A surgical platform stretched before them like a forgotten stage. Clean. Wide. Reverently quiet. At the center, beneath a beam of cold halogen light, sat a chair — high-backed, designed for stillness. Restraints unfurled like dead fingers.
And draped neatly over the back was a Zodiac coat.
Not folded. Not discarded. Presented.
Aya’s breath caught. "That’s your coat."
Hernan stepped forward, but didn’t touch it. The nameplate was stitched in clean thread:
ECHO ZERO — V.REG/AB7
Not his coat.
His identity.
One step forward. And then another door hissed open at the far end of the room.
The true interface chamber waited.
Spherical. Surgical. Cold.
The walls here bore no memory. No ghosts. Just curved, seamless plates of metal and logic. A recessed stasis chair at the center, bolts etched into the floor like vertebrae. On the far side — a containment pod.

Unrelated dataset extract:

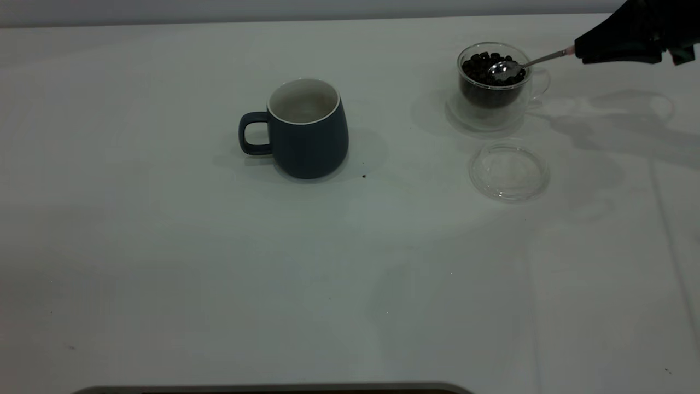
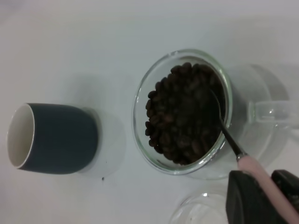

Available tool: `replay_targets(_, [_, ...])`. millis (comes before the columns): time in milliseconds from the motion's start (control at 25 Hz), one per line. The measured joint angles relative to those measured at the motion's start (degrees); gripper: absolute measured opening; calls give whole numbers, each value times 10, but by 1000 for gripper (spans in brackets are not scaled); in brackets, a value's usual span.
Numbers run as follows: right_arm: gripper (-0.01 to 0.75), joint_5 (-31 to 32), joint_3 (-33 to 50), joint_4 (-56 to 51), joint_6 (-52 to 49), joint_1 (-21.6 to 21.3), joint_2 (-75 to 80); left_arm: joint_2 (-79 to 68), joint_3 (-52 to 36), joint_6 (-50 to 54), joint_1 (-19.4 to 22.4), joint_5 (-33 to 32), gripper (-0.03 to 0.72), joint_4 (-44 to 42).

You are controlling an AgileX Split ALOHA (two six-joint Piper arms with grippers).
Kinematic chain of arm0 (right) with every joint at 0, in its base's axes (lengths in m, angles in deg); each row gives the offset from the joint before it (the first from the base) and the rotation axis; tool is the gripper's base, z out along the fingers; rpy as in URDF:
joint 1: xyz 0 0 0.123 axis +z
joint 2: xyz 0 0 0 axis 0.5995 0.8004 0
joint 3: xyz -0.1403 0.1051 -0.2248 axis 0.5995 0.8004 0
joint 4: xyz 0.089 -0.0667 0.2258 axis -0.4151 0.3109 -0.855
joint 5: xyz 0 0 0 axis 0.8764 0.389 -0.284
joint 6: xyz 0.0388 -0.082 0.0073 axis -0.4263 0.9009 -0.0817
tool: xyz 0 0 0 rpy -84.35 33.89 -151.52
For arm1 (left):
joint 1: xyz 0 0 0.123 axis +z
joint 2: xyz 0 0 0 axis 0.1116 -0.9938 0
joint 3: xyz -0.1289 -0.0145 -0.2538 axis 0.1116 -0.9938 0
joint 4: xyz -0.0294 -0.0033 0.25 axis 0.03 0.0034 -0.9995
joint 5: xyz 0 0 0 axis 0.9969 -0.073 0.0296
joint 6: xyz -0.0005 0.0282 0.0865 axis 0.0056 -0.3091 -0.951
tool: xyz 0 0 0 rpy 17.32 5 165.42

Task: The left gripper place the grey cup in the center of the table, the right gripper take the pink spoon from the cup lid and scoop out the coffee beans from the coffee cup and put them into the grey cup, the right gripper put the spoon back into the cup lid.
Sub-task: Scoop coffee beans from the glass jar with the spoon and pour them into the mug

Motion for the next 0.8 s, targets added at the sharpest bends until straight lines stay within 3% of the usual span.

Glass ribbed in coiled dark alloy, its shape both medical and monastic.
Inside: a man.
Breathing. Still.
Hernan stepped toward it, slow and steady.
Aya followed. Then stopped.
Her breath hitched.
The man in the pod had Hernan’s face.
Down to the fracture scar. Down to the silent tension behind the eyes.
And those eyes — they weren’t closed. They were open.
Staring. But not seeing.
Empty.
Dekra crouched at a console, glyphs blinking across her scalp.
"This isn’t Echo Zero-B," she said. "This is the shell he left behind."
"The backup?" Iro asked.
"The failover," Dekra confirmed. "He breached stasis two days ago. No alerts. The system thinks he’s real."
She tapped the last log open. Aya read the screen.
You survived. But that doesn’t mean you passed.
Another entry:
The test wasn’t becoming the mission. It was realizing you already were.
Then:
There’s only room for one identity. And I know who the replica is.
Aya turned, voice nearly cracking. "He thinks you’re the copy."
Hernan stared into the pod. "He thinks I failed."
The stasis system chirped.
The pod hissed open. Steam curled out like dying breath.
The other Hernan slumped forward, perfectly still.
Not dead.
Just... unfinished.
Aya stepped back. "What do we do now?"
No one answered.
The pod clicked again — the breath of something that had once been human, but was now only proof.
Proof of a second life, walking freely somewhere above.
And Hernan, still staring, whispered to the empty reflection:
"We find him."
He turned toward the door.
"Before he finds me again."
Behind him, the chamber dimmed. The console shut down.
No lights followed.
No trail marked their way out.
Just memory.
And the quiet hum of identity... splitting.